From the 1840s, the Ordnance Survey concentrated on the Great Britain ‘County Series’, modelled on an earlier Ireland survey of the 1830s. A start was made on mapping the whole country, county by county, at six inches to the mile (1:10,560).
The ‘Illustrated London News’ of 24 June 1848 reported on the Ordnance Survey’s survey of London being made by the Royal Engineers, and the construction of an observatory for that purpose on top of St Paul’s Cathedral, which can be seen in our pictures ST201 and ST202:
‘In order to conduct the Survey, it is necessary to select high buildings, as principal observing stations; whence “are taken angles with theodolites from the most commanding objects to the other remarkable objects, such as church spires, or towers, cupolas, factory chimneys, &c, for the purpose of ascertaining their relative bearings and distances.”
‘St. Paul’s Cathedral, by its position and commanding height, is, probably, the best station in or about London. Accordingly, there has been erected a scaffold from what is termed the Golden Gallery to the summit of the Cross. Upon this scaffold is a stage, 10 feet square, which supports an observatory, within which is placed upon a table a theodolite 18 inches in diameter of the circle. A railing, roughly but securely put up, surrounds the stage. The observatory is a hexagon figure, 3 feet in diameter, and about 11 feet high, with panelled sides and canvas roof.

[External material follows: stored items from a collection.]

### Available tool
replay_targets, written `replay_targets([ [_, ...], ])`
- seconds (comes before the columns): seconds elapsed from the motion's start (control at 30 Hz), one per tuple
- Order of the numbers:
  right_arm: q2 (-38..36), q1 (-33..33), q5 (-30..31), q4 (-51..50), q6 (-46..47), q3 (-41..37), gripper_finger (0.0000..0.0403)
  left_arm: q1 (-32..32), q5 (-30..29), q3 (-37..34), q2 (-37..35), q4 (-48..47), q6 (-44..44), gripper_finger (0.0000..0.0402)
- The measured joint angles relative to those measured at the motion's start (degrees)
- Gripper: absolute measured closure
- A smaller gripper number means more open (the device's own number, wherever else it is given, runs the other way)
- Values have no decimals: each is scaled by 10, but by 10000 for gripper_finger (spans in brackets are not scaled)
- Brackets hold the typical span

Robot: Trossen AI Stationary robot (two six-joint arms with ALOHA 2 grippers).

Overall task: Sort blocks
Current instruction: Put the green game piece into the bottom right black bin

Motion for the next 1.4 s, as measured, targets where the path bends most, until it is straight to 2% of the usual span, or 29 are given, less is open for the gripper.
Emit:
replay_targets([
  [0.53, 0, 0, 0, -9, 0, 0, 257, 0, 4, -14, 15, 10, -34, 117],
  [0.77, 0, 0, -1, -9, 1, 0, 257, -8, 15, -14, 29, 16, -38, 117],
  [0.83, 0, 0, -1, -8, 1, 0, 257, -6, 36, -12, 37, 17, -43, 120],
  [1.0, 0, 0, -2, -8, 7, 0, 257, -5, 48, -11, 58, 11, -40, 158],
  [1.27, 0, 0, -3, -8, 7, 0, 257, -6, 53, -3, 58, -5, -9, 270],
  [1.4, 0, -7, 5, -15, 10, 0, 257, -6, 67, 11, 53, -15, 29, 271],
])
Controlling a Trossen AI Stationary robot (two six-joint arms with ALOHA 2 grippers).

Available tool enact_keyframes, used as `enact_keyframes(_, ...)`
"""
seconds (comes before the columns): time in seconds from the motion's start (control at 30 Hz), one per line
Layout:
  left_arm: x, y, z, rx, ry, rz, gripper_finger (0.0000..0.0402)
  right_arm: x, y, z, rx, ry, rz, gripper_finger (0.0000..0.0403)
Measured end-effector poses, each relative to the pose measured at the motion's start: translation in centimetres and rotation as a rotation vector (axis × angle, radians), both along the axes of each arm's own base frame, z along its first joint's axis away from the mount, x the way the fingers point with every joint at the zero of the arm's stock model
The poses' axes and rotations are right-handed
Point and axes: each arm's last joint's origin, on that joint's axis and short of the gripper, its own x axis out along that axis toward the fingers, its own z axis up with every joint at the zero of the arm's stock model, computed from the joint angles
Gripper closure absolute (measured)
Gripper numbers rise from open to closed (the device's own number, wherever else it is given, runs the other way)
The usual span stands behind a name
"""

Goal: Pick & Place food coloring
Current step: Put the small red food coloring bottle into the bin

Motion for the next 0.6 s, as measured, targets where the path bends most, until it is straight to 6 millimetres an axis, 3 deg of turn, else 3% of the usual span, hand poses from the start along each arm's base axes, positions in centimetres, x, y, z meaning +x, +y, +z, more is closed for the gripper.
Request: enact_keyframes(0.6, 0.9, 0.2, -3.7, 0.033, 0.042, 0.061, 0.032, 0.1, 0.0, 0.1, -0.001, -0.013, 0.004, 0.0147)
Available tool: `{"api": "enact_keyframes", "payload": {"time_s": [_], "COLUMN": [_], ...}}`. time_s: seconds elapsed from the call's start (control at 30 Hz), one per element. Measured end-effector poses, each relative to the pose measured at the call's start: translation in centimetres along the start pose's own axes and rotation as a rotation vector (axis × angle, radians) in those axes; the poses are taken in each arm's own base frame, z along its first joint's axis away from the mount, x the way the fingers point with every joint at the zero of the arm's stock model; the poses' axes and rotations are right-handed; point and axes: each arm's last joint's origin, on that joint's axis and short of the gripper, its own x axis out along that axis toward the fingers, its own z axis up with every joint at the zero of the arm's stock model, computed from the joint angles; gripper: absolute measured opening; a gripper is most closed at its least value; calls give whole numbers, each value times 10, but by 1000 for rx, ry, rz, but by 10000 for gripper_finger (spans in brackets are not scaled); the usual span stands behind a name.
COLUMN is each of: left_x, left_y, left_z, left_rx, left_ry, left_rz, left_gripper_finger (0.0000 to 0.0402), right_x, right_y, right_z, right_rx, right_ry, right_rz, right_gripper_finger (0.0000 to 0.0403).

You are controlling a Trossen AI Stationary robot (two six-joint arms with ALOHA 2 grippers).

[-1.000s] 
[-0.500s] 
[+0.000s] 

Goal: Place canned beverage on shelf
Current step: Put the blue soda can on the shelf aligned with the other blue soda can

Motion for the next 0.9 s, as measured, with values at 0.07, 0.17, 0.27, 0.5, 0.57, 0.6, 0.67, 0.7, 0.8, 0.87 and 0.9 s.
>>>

… ‘The ascent is by the inside of the tower or lantern to the circular openings; then passing to the outside to the foot-ladders, which are set at the north-east corner, parallel to the north-east principal post, inside the scaffold. The whole of the materials have been drawn up from the floor by a permanent windlass (erected in the tower) to the Golden Gallery; and thence passed to the outside horizontally, through an aperture 32 inches wide. The greatest care has been taken to make the stage secure, and fit for the important use for which it has been constructed. It is about five tons weight; and, deducting the time for stoppages (during the performance of Divine Service in the Cathedral), as well as taking into account all the attendant difficulties, the raising has been by no means slow. The whole has been executed under the superintendence of Corporal Beaton, by direction of Captain Yolland, of the Royal Engineers.
‘The probable number of points to be observed is about 900; and the number of observations may be 1500 or 1800.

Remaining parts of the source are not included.